▶ The task
Look for the word "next" in the entries below, then copy every line that has it.

━━━ Task input ━━━

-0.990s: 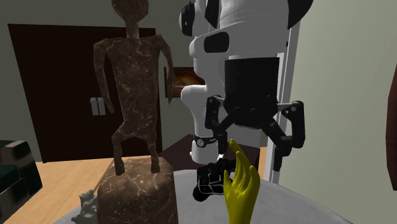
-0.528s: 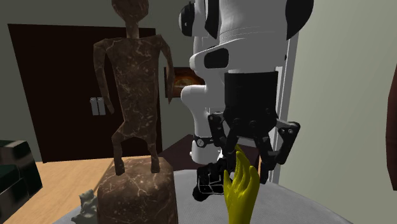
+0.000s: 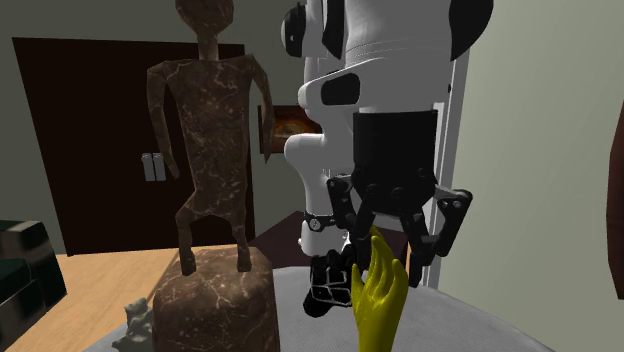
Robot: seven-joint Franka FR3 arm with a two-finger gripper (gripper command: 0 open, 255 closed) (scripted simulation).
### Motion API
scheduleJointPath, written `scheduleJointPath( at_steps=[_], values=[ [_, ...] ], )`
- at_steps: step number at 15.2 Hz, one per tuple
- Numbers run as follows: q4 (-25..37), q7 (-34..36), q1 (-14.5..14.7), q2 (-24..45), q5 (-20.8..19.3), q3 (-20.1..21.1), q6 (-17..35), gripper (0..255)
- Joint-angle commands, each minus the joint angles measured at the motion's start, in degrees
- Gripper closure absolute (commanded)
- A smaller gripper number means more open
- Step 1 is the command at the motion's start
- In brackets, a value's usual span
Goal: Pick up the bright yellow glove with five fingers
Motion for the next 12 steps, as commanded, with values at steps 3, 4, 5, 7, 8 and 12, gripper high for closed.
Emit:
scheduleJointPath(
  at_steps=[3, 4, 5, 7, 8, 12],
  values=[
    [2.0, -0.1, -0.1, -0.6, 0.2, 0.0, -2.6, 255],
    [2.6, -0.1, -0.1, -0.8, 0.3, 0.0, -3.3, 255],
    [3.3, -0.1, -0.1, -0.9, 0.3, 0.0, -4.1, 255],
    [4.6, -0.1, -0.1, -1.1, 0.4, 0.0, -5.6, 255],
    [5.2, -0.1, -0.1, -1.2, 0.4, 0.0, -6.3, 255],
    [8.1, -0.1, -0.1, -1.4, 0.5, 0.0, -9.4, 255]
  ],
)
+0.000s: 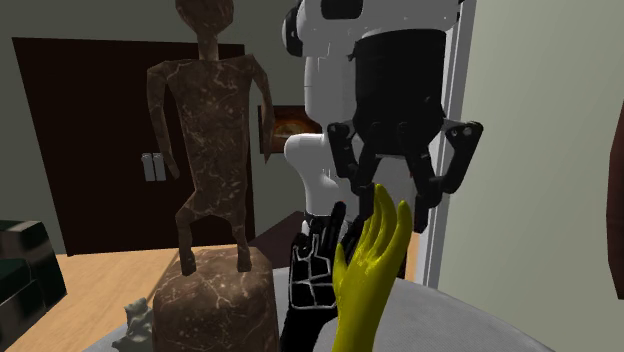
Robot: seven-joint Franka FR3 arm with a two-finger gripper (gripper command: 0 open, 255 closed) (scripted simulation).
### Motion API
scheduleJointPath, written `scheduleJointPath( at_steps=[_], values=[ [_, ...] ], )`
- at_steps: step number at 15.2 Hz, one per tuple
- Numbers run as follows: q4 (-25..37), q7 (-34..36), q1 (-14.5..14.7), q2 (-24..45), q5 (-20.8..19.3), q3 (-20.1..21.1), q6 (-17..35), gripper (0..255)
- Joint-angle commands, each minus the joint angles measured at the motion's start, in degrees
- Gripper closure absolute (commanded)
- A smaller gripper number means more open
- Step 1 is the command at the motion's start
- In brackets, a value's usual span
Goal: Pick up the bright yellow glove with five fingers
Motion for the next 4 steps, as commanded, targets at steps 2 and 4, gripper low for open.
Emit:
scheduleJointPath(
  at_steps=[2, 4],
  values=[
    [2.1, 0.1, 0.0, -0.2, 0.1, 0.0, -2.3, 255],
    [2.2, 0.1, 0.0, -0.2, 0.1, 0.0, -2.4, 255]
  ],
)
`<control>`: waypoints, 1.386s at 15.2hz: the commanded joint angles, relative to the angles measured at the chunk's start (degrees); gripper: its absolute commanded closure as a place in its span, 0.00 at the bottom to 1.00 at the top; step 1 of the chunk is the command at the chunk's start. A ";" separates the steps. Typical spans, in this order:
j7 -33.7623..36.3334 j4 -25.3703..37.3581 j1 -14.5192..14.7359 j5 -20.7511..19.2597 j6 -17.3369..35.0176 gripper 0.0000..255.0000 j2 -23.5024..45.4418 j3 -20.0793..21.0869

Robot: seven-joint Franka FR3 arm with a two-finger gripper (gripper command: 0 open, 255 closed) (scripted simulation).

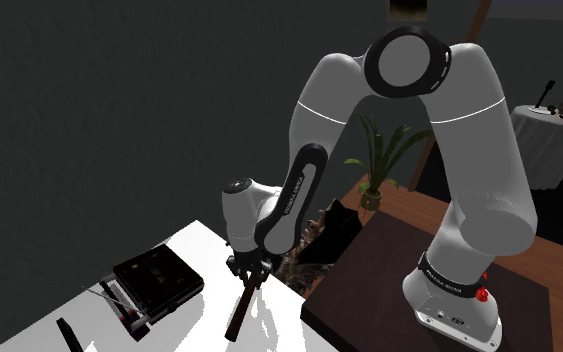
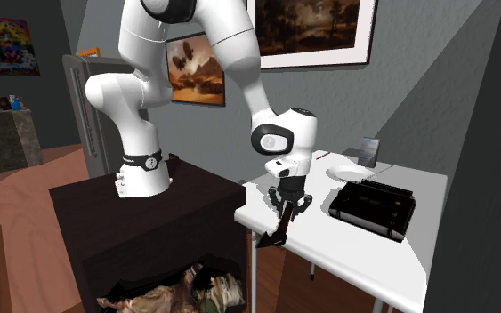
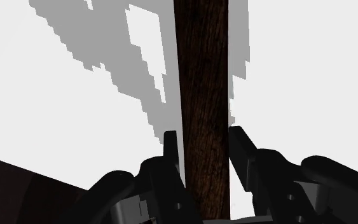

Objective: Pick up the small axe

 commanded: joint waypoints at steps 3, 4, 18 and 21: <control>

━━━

▶ Task response
Motion for the next 12 steps, as commanded, with values at steps 3, 4, 5, 7, 8 and 12, gripper high for closed.
Motion for the next 4 steps, as commanded, targets at steps 2 and 4, gripper low for open.

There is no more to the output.